The whole of the data must be transcribed exactly.

BEGIN

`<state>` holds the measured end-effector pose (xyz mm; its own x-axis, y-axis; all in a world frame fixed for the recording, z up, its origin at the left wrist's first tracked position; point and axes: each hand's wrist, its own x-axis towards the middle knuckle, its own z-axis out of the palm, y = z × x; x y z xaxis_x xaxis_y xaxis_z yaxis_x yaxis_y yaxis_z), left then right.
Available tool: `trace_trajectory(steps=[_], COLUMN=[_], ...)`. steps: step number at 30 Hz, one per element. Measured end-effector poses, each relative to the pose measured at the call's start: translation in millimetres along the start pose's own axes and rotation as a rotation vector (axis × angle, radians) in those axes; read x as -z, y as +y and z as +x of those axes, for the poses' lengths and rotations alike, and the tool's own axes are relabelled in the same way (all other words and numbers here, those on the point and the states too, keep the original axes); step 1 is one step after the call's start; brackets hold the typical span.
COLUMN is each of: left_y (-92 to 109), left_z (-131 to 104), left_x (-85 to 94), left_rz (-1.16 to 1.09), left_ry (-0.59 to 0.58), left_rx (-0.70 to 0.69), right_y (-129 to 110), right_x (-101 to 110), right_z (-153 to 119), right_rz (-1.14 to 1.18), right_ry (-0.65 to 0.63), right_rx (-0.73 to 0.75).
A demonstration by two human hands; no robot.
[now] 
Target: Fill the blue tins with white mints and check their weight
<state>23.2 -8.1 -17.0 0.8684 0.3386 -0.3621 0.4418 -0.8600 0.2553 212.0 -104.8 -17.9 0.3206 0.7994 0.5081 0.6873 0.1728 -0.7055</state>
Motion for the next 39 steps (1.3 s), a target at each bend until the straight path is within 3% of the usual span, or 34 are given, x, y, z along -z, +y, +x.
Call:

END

**ANSWER TO THIS TASK**.
`<state>` holds the measured end-effector pose (xyz mm; its own x-axis, y-axis; all in a world frame fixed for the recording, z up, its origin at the left wrist's first tracked position; point and axes: each hand's wrist, its own x-axis towards the middle knuckle, its own z-axis out of the palm, y = z × x; x y z xaxis_x xaxis_y xaxis_z yaxis_x yaxis_y yaxis_z), left then right.
Available tool: `trace_trajectory(steps=[_], COLUMN=[_], ...)`. steps: step number at 30 Hz, one per element. Measured end-effector poses, each relative to the pose measured at the call's start: translation in millimetres along the start pose's own axes and rotation as a rotation vector (axis × angle, radians) in those axes; read x as -z, y as +y and z as +x of those axes, for the poses' lengths and rotations alike, and the tool's own axes are relabelled in the same way (all other words and numbers here, those on the point and the states too, keep the original axes); step 1 is one step after the call's start; brackets hold the typical span.
COLUMN is each of: left_y (-92 to 109), left_z (-131 to 104), left_x (-85 to 94), left_rz (-1.16 to 1.09), left_ry (-0.59 to 0.58), left_rx (-0.70 to 0.69), right_y (-129 to 110), right_x (-101 to 110), right_z (-153 to 119), right_rz (-1.14 to 1.18), right_ry (-0.65 to 0.63), right_rx (-0.73 to 0.75).
A demonstration by two human hands; no robot.
[now] 
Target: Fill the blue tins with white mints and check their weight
<state>23.2 -8.1 -17.0 0.8684 0.3386 -0.3621 0.4418 -0.8600 0.2553 212.0 -104.8 -17.9 0.3206 0.7994 0.5081 0.6873 0.1728 -0.7055</state>
Motion for the next 39 steps (1.3 s), a target at each bend until the straight path is within 3% of the usual span, or 34 are given, x, y, z along -z, +y, +x.
Call:

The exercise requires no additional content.